QuickPost #1: QDR Review – “Pentagon should put money where its mouth is”

QuickPost on QDR

Via Oxblog, comes a harsh but truthful critque of the QDR (Quadrennial Defense Review) by two MIT grad students:

The Pentagon’s guide to military spending for the next four years will disappoint anyone who believes the U.S. military must adapt to a world where threats come from insurgents and terrorists rather than nation-states.

The Navy still gets to build seven DD(X) destroyers, at $2.5 billion apiece, even though the war on terror is not fought on the high seas. The Army keeps its Future Combat System, a $145 billion network of unproven technologies largely irrelevant to defeating insurgents.

Worse, the review recommends building 183 of the Air Force’s F-22A fighters at $165 million each. Designed to counter Soviet fighters in the 1980s, the F-22A is virtually useless in a world where countries prefer surface-to-air missiles over expensive air forces of their own. Moreover, the United States already has a large arsenal of F-15 and F-16 fighters and is building more than 2,000 new F-35 Joint Strike Fighters.

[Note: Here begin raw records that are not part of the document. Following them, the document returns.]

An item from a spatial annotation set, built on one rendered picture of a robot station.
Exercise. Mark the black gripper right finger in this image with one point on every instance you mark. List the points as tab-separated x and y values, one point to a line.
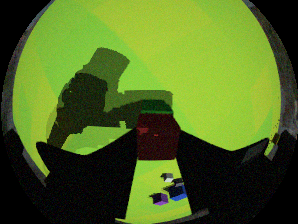
207	170

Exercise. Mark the blue block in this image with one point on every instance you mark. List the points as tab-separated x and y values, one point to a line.
177	192

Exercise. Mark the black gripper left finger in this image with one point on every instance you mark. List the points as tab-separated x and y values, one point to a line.
108	171

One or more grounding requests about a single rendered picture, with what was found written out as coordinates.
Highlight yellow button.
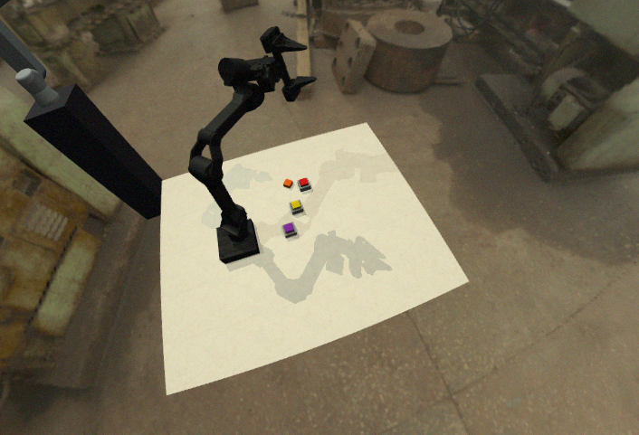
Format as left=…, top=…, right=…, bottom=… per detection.
left=289, top=200, right=304, bottom=215

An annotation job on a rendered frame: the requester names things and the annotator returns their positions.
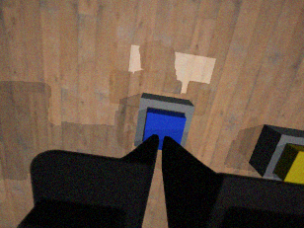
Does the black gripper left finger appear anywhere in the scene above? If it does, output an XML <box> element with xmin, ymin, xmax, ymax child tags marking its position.
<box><xmin>30</xmin><ymin>134</ymin><xmax>159</xmax><ymax>228</ymax></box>

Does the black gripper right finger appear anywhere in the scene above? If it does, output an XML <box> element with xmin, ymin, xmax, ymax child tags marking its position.
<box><xmin>162</xmin><ymin>136</ymin><xmax>304</xmax><ymax>228</ymax></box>

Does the blue button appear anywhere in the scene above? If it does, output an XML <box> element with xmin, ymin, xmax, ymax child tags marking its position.
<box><xmin>134</xmin><ymin>93</ymin><xmax>194</xmax><ymax>151</ymax></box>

The QDR does nothing to shift funding to the services most relevant to today’s threats.

In a $440 billion budget (excluding war costs), the Army gets about 25 percent, the Air Force 33 percent, and the Navy and Marines another 33 percent. The rest goes to departmentwide operations.

If the QDR took its own analysis of threats seriously, it would reduce the Navy and Air Force’s budgets to fund the Army and Marines. Ground forces fight insurgencies and stabilize broken states like Bosnia and Haiti. If the United States ever occupied Iran, North Korea or Pakistan, these would be the forces needed to keep order.

The QDR does bless the Army’s decision to increase the number of its combat brigades from 33 to 42, but this is sleight of hand. The new brigades take soldiers from the old ones, meaning the same forces are simply spread into more units. The QDR preserves a military built to fight China or Russia, not the wars we are fighting.

While saying nothing groundbreakingly new, it succintly sums up what’s wrong with the QDR (Quadrennial Defense Review). Read it all here.

More all around QDR bashing found at Christian Science Monitor and the Council on Foreign Relations. Does anyone support the QDR?

Note: Apologies for the light posting…we’ll resume back to normal soon!

Update 01: Max Boot Joins the QDR Bashing

In today’s Christian Science Monitor, Max Boot throws in his two-cents regarding the QDR: “Needed: more troops, not high-tech gadgets“. Excerpt below:

What gives? Why is the Pentagon still throwing money into high-tech gadgets of dubious utility while ignoring the glaring imperative for more boots on the ground? Part of the answer may be politics: Big-ticket weapons have more champions on Capitol Hill than do ordinary grunts. But there also appears to be a large element of strategic miscalculation here.

For all the QDR’s genuflections toward irregular warfare, Defense Secretary Donald Rumsfeld still seems to think that Iraq and Afghanistan are the exceptions, not the norm – that in the future we won’t need so many ground troops. The US has already paid a high price for the misguided decisions not to send enough troops to secure Iraq or to capture Osama bin Laden at Tora Bora. Now, it appears, we are fated to make the same mistake on future battlefields, simply because we won’t have enough troops available.